July 18: Camillus de Lellis (1550-1614), began his youthful life as a soldier where he squandered away his father's inheritance through gambling. He was cared for by Capuchins, but was unable to join them because of a leg ailment. He cared for the sick in hospitals that were deplorable. He founded an order that would care for the sick and dying and for soldiers injured in combat.

 

July 20: Apollinaris, bishop and martyr (1st century) was chosen directly by Peter to take care of souls in Ravenna. He lived through the two emperors whose administrations exiled and tortured him, though he was faithful to his evangelizing work to his death.

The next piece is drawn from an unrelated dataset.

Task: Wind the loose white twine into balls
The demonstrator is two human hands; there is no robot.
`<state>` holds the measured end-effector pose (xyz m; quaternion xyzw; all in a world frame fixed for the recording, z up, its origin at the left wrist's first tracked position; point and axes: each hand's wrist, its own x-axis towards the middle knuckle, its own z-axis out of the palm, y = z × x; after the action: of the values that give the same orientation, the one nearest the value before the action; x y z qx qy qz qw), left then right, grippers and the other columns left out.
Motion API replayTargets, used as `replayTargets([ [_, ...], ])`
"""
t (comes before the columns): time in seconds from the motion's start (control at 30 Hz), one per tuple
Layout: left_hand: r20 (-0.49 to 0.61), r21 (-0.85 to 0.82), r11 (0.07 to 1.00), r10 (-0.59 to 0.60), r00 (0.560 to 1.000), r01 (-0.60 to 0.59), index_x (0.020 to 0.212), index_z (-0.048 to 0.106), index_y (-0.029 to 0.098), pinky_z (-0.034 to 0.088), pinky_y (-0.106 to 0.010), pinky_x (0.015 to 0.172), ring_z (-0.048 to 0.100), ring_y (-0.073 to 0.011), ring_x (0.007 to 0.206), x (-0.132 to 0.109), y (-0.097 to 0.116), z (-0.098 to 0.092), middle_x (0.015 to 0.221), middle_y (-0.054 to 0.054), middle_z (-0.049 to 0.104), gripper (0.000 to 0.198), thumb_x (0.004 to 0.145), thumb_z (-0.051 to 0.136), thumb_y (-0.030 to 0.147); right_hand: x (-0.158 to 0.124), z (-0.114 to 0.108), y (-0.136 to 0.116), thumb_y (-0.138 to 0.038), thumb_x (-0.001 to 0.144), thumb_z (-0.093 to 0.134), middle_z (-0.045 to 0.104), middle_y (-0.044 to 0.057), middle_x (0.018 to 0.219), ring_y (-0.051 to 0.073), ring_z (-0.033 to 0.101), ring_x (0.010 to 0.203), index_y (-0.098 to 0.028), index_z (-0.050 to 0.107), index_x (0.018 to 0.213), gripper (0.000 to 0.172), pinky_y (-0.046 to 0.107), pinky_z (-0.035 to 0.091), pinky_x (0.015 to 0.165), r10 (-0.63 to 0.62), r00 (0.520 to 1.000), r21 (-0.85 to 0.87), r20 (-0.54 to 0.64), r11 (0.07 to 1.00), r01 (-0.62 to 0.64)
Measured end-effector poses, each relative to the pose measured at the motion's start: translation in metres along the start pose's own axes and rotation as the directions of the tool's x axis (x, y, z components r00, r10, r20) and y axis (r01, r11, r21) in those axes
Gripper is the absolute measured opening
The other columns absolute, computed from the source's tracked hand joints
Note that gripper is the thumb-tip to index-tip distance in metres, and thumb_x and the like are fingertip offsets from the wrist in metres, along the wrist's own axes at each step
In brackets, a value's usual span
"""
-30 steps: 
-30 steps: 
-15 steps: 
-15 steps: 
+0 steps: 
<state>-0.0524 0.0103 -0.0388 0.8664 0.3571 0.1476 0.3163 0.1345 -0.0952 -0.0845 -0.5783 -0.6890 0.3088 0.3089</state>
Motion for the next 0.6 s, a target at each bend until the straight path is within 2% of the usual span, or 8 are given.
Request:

This Week in Jesuit History

 

  • July 14, 1523. Ignatius departs from Venice on his pilgrimage to the Holy Land. 
  • July 15, 1570. At Avila, St Teresa had a vision of Blessed Ignatius de Azevedo and his companions ascending to heaven. This occurred at the very time of their martyrdom. 
  • July 16, 1766. The death of Giusuppe Castiglione, painter and missionary to China. They paid him a tribute and gave him a state funeral in Peking (Beijing). 
  • July 17, 1581. Edmund Campion was arrested in England. 
  • July 18, 1973. The death of Fr. Eugene P Murphy. Under his direction the Sacred Heart Hour, which was introduced by Saint Louis University in 1939 on its radio station [WEW], became a nationwide favorite. 
  • July 19, 1767. At Naples, Prime Minister Tannic, deprived the Jesuits of the spiritual care of the prisoners, a ministry that they had nobly discharged for 158 years. 
  • July 20, 1944. An abortive plot against Adolf Hitler by Claus von Stauffenberg and his allies resulted in the arrest of Fr. Alfred Delp.